Down under some Scientists have been utilizing some exciting new tech – nanomedicine – that can take one of the deadliest of all cancers – pancreatic cancer. Nanotech can deliver drugs to targeted areas of the body.
Scientists have used “nanomedicine” to develop a very promising bit of technology. Getting gene-silencing drugs directly into the targeted area. Pancreatic cancer is the most chemo-resistant of all cancers, but when this new methodology was tested in mice, there was a 50% reduction in both tumor growth and spread.
This research was spearheaded by the University of New South Wales and published in the Biomacromolecules Journal. It is making waves in the pancreatic cancer world. A world wherein Australia, where the research was conducted, most people diagnosed with pancreatic cancer are dead within three to six months, with the best chemotherapy drug available extending survival rates a mere 16 weeks.
One major reason pancreatic cancer proves so resistant to chemotherapy is a pancreatic tumor is composed of some 90% scar tissue, creating a barrier, a physical barrier, between the core tumor and the drugs trying to get at it.
Only recently an essential agent in pancreatic tumor growth was identified. The difficultly with specifically going after this gene is finding a mechanism to deliver drugs directly to it. To combat this problem, scientists created a nanomedicine therapy, which is a delivery system via a nanoparticle which is full of small RNA molecules (DNA photocopies of cells) that inhibit βIII-tubulin — a microtubule element of the tubulin family, exclusive to neurons. β-tubulin III is present or expressed in many kinds of cancer. Overexpression in clinical settings shows it encourages tumor aggressiveness and growth, as well as resistance to chemotherapy drugs.
The difficultly with specifically going after this gene is finding a mechanism to deliver drugs directly to it. To combat this problem, scientists created a nanomedicine therapy, which is a delivery system via a nanoparticle which is full of small RNA molecules (DNA photocopies of cells) that inhibit βIII-tubulin.

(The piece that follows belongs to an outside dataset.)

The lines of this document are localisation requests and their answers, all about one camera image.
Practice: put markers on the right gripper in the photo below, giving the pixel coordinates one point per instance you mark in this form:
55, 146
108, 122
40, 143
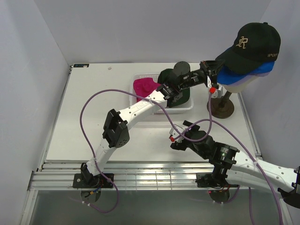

Scientists have shown that this nanoparticle is sophisticated enough to deliver proscribed doses of small RNA molecules directly to pancreatic tumors in mice, regardless of the presence of scar tissue. And once delivered, the RNA molecules inhibit βIII-tubulin. Hence, there is a potential based on this research to develop nanomedicine tech that can be designed to inhibit any gene that aids in tumor growth and/or drug resistance.